A partir do que você disse, qual era a moral do povo kampucheano face à agressão vietnamita?

A partir da nossa viagem por todo o país pudemos medir a moral como sendo bastante elevada. Os muitos poucos comandantes e soldados com quem conversamos para fazer comparações entre a presente situação e a situação durante a guerra libertação nacional de 1970-1975.

Eles disseram, se nós estávamos prontos para suportar os bombardeios pelos EUA ao mesmo tempo em que permaneciam vitoriosos, não haveria problemas se pudéssemos vencer essa guerra presente com o Vietnã.

A segunda coisa era que o exército permanece organizado na base do exército popular. Eles têm o que eles chamam de tropas regulares, tropas regionais, e unidades guerrilheiras. A base do exército sempre será de unidades de guerrilha, enquanto estiverem ligados a cada cooperativa.

Vimos uma coisa no sudeste. Estávamos a cinco quilômetros da linha de batalha. Lá, uma brigada móvel que é basicamente um grupo de camponeses que é enviado para trabalhar em vários campos estava trabalhando justamente sob a arma inimiga.

Enquanto perguntávamos como poderiam os camponeses trabalhar nessas condições, eles disseram, “depois de dez anos de experiência com a guerra e com o grande desenvolvimento da consciência política devido ao trabalho do nosso Partido, nossos camponeses entenderam muito bem que a luta não é somente apontando uma arma e apertando um gatilho. É também estar pronto para manter a produção para o último momento face ao inimigo e colher tanto arroz quanto for possível.”

Eles disseram, “Todas estas pessoas que você vê trabalhando agora nos campos podem ser convertidas imediatamente em uma força de combate.”

Como você poderia comparar as notícias impressas na imprensa canadense e ocidental sobre a invasão que como você disse está acontecendo enquanto vocês estiveram lá?

A principal coisa que parece ser distorcida pela imprensa ocidental é a subestimação da capacidade do povo kampucheano em sua habilidade de conduzir a guerra popular.

Em outras palavras, baseados no fato de que os agressores vietnamitas tomaram a estrada principal para as cidades que estão totalmente vazias, a imprensa ocidental pulou para a conclusão que o regime do “Khmer Rouge” entrou em colapso.

Eu penso numa cuidadosa análise da situação baseada no conhecimento que obtivemos através das nossas viagens pelo país e o nosso debate com Pol Pot, podemos apontar o oposto.

Tivemos a impressão de que a evacuação das cidades e o desenvolvimento das unidades guerrilheiras no país eram parte de um plano que foi desenvolvido nos três transcorridos anos como resposta a qualquer invasão de larga escala no país.
O fato é que o país estava organizado em cooperativas que eram autônomas e auto-suficientes, eram partes de um plano para prevenir a economia de ser interrompida em algum tipo de ofensiva em larga escala.
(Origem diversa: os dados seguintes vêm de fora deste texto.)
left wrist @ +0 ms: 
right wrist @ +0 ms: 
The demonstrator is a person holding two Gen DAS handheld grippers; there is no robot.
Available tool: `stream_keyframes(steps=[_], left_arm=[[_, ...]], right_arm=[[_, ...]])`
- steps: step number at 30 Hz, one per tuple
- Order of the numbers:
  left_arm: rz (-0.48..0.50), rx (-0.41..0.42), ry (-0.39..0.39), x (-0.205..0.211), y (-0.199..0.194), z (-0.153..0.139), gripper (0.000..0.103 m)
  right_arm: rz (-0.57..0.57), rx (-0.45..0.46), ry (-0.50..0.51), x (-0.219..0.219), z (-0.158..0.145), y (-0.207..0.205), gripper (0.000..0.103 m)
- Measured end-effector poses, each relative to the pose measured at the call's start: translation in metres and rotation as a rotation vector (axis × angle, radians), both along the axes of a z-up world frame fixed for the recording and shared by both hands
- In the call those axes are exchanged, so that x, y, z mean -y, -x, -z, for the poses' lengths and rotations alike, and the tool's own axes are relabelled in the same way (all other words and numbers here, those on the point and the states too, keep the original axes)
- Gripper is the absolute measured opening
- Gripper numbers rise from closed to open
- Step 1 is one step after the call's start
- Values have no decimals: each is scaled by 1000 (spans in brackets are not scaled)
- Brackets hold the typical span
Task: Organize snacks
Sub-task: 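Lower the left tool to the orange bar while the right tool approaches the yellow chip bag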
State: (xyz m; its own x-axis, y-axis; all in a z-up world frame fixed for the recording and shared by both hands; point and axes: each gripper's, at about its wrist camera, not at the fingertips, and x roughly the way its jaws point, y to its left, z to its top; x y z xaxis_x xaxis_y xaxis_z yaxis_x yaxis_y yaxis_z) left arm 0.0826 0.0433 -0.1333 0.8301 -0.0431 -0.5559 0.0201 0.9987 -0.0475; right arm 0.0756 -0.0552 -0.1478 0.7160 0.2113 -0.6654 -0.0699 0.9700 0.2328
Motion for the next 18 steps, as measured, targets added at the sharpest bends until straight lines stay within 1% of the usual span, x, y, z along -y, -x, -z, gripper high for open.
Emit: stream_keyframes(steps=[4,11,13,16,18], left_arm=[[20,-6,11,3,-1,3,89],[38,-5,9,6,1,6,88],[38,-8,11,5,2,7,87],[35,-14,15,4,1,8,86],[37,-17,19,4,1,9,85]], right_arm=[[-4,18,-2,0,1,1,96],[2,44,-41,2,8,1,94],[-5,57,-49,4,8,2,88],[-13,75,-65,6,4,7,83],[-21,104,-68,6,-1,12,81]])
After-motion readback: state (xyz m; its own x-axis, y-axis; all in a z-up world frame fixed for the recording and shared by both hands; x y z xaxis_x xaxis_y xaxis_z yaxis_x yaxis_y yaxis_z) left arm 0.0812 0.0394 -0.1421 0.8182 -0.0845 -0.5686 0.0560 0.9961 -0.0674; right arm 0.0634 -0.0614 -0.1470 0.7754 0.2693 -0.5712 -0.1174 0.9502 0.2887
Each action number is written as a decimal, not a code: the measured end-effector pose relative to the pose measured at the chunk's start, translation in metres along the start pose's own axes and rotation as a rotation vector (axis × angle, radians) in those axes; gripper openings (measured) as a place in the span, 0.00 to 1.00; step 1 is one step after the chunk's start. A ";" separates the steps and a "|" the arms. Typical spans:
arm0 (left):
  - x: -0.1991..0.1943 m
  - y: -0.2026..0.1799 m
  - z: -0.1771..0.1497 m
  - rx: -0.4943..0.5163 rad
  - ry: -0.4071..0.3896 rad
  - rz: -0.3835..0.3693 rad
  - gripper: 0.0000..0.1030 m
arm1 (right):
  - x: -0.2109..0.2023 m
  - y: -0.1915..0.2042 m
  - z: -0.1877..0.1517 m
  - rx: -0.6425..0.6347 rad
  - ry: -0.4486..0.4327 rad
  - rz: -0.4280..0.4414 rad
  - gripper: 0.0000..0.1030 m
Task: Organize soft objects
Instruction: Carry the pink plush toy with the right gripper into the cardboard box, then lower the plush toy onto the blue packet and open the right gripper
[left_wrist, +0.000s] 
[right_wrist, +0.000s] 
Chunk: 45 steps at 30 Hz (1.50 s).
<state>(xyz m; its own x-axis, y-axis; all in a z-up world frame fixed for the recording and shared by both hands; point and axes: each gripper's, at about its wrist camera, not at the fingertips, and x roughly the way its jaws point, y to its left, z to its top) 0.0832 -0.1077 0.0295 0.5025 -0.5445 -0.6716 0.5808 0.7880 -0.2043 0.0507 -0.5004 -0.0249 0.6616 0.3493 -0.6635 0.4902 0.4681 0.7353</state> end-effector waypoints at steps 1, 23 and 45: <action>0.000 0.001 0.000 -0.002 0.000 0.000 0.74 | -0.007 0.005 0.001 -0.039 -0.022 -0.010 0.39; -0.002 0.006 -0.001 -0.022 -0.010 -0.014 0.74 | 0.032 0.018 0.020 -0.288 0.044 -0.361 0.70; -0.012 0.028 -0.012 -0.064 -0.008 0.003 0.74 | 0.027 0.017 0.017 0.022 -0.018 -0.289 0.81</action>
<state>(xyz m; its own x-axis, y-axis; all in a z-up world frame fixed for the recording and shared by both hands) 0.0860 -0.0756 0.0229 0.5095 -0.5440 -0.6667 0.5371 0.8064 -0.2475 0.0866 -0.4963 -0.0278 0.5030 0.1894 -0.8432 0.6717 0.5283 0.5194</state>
O que pudemos permitir como parte do país pronto para funcionar quase autonomamente, e com isto prover comida e nutrição necessárias para algumas unidades de guerrilhas baseadas localmente.


Então eu penso que todos Esteves fatores, ambos econômicos e políticos, são realmente importantes para poder entender se uma guerra de guerrilha pode ser travada ou não na atual Kampuchea. Isto não foi levado em conta em toda a imprensa ocidental.